Su madre le aprieta la mano, le señala con la barbilla a unos familiares mientras alza las cejas. ¿Qué haces?, dice sin abrir la boca, acércate a saludar. Ángel e Ignacio se pierden en la muchedumbre que llora.

—No he dormido bien esta noche —se disculpa—. No me funciona bien la cabeza.

Detesta estar allí. El ataúd abierto, como un decorado tétrico para las conversaciones más banales. Voces que se recrean en el pasado, en el pueblo y en infancias de posguerra, otras que preguntan por el futuro: ¿ha empezado tu prima la universidad?, ¿vas a continuar en ese trabajo? O incluso cuestiones más frívolas: ¿os habéis comprado el coche?, ¿cuándo vas a irte de vacaciones?, ¿a dónde? Y la pregunta incómoda, la que esperan que ella o su madre formulen a los miembros de su familia política, la que sin duda debe molestar a Ángel: ¿has sabido algo de tu padre? Sin preocupación real, como si solo quisieran un entretenimiento hasta conseguir permiso para marcharse.

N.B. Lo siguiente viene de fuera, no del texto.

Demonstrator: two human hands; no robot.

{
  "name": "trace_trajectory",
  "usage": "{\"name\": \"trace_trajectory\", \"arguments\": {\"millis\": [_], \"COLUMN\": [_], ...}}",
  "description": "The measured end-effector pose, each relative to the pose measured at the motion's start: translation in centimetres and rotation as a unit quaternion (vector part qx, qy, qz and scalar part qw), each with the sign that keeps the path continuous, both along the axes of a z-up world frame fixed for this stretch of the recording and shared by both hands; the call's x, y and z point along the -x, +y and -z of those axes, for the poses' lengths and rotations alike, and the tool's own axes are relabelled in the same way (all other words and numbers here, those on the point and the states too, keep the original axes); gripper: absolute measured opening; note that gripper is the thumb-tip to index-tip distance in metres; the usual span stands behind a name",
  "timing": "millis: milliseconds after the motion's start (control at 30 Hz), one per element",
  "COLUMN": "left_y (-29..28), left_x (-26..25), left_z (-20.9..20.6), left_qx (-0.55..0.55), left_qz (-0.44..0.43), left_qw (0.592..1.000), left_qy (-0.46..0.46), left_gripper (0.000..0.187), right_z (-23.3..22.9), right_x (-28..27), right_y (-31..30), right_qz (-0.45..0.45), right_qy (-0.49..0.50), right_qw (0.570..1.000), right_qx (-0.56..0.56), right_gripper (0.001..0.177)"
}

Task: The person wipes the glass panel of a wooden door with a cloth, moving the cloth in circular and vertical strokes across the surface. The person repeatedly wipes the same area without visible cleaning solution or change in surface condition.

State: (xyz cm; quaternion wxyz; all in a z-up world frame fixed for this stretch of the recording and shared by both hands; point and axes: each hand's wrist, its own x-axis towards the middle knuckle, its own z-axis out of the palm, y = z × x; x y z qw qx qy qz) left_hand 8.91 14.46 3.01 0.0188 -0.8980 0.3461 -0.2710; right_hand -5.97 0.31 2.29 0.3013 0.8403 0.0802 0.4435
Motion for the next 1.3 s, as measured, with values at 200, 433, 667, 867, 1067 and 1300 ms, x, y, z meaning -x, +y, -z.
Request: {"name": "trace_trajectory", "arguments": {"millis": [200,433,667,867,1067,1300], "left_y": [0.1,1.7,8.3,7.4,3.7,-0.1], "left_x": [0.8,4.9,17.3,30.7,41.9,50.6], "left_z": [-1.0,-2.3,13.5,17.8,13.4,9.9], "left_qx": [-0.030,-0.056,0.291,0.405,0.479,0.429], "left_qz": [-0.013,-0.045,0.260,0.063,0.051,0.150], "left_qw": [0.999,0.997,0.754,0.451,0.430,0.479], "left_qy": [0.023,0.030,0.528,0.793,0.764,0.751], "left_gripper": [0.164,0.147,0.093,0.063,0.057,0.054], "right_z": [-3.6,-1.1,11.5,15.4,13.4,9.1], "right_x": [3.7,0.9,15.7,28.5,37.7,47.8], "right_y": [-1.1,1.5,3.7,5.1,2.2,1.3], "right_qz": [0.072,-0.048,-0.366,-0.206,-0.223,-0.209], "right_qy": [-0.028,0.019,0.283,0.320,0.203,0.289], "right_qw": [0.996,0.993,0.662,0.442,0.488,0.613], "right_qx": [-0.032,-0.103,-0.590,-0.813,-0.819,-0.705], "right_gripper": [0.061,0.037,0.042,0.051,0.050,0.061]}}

Habla más de lo que suele: de la empresa en la que trabaja, de sus últimos proyectos, de Carlos, de Cannes. Se siente desahuciada, desparramada en todas esas palabras que se ha visto obligada a pronunciar, en las oraciones, llantos, promesas que se acumulan en liturgia. 

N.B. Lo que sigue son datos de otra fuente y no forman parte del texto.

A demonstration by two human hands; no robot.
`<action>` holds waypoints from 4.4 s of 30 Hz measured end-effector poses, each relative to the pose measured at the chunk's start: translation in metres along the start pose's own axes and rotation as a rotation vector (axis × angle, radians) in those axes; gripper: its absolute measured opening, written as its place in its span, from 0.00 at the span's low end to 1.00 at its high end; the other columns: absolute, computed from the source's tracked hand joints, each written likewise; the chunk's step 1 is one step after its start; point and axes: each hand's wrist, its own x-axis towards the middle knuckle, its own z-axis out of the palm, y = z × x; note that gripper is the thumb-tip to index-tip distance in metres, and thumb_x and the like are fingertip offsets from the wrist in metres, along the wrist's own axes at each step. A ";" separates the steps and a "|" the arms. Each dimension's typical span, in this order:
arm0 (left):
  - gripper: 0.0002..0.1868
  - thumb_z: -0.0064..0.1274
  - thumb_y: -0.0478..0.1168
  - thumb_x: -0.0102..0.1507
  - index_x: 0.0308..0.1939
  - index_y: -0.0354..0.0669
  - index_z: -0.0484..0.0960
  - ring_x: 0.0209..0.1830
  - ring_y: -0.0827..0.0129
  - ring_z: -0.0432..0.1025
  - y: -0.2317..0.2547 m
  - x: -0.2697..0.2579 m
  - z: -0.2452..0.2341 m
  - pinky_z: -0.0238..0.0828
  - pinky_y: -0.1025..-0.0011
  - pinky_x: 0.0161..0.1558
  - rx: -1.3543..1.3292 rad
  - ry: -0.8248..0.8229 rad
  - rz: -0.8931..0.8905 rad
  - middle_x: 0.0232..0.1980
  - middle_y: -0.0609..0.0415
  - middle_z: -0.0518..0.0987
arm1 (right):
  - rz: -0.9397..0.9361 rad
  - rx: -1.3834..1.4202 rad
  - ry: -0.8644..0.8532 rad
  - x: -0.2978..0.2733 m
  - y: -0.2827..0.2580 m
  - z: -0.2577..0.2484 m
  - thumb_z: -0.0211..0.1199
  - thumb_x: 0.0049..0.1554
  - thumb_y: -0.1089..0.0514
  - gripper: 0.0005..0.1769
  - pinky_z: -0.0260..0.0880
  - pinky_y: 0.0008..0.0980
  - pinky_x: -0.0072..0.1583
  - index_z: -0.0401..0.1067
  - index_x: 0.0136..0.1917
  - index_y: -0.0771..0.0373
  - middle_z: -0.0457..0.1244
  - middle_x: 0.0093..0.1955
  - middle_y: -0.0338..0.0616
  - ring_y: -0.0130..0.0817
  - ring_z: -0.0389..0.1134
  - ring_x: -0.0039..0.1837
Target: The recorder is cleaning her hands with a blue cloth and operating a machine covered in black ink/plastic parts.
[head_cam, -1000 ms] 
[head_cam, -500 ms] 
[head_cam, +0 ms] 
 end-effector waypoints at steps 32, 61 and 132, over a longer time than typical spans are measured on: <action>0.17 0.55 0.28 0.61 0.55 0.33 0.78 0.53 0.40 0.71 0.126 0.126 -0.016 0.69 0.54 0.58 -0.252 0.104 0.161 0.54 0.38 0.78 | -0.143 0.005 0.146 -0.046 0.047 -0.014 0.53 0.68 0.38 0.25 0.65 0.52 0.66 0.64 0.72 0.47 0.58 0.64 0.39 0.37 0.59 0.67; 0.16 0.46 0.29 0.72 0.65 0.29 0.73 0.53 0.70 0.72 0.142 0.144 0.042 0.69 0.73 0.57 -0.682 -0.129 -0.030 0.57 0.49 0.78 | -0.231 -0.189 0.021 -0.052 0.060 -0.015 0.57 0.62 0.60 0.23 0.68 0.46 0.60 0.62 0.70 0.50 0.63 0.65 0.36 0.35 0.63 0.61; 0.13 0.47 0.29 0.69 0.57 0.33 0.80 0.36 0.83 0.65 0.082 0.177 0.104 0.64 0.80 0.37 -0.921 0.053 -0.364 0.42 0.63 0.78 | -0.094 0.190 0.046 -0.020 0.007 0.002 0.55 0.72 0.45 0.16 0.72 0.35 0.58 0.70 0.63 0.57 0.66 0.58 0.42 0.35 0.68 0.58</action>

Una hora más tarde hay un embotellamiento en la puerta de la capilla porque todos quieren irse, pero nadie se atreve a ser el primero en abandonar la sala. Menos ella. 

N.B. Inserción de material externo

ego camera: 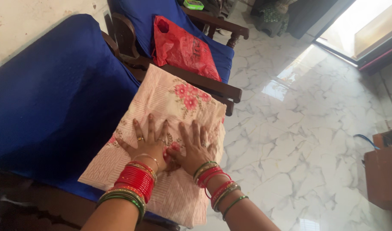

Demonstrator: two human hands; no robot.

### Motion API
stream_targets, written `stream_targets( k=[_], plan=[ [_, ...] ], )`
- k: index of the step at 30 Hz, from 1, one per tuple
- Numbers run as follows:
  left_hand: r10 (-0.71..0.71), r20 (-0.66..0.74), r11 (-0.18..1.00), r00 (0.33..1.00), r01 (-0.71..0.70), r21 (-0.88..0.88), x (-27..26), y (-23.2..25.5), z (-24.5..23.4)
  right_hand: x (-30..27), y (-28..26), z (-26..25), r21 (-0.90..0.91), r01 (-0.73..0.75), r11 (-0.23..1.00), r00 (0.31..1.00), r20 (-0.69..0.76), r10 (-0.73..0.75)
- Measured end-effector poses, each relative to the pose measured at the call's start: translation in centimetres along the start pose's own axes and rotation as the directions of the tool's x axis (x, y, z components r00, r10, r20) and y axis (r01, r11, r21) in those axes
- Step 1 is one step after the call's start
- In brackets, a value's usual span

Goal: The person folds a light pink floral sheet and a maroon checkered sheet by hand, aligning edges and smoothing the fabric. Each folded sheet is placed on a wooden chair with a blue cover in a room with marble flooring and floral wallpaper.

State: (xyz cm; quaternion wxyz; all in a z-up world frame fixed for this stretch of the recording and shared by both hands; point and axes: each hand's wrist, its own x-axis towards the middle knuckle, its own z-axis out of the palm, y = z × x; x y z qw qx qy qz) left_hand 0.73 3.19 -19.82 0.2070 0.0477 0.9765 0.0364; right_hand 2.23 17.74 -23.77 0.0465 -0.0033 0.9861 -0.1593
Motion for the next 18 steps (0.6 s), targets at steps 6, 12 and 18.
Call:
stream_targets(
  k=[6,12,18],
  plan=[
    [0.022,0.047,0.998,0.999,-0.020,-0.053,3.3,-1.3,1.4,2.0,0.3,2.3,-0.046,-0.012,0.999,0.999,0.039,0.014],
    [0.024,-0.021,0.998,0.999,-0.025,-0.049,4.3,-1.9,2.7,2.9,0.1,3.0,-0.061,-0.026,0.998,0.998,0.055,0.029],
    [0.033,-0.047,0.999,0.998,-0.034,-0.029,3.8,-1.7,2.6,2.1,-0.3,2.1,-0.027,-0.037,0.999,0.997,0.061,0.039]
  ],
)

Dice que tiene que pasear y su madre la censura con la mirada. Qué haces. Pero la deja marcharse. No, no es que la deje. No puede detenerla.

Decide volver a casa a pie. Pasea junto a la orilla del canal y entonces lo ve. No es habitual para ella caminar por esa zona: es la ciudad en la que nació, pero ya no vive ahí, y su casa ni siquiera estaba cerca cuando aún lo hacía. Con todo, camina con el descuido de quien conoce bien el lugar. Con esa tranquilidad. Y casi le da tiempo a pensarlo. Ve un contenedor naranja, desbordado al otro lado de la carretera y se da cuenta: este es un instante único. Va a serlo. Como si ya presintiera ese «sucedió algo» por el que los hechos adquieren la consistencia de una historia. Y se lamenta, le da tiempo a hacerlo mientras cruza la carretera. Lamenta que sea algo que comience por azar y no como respuesta a un acto heroico, o a una rutina consciente que ha podido controlar.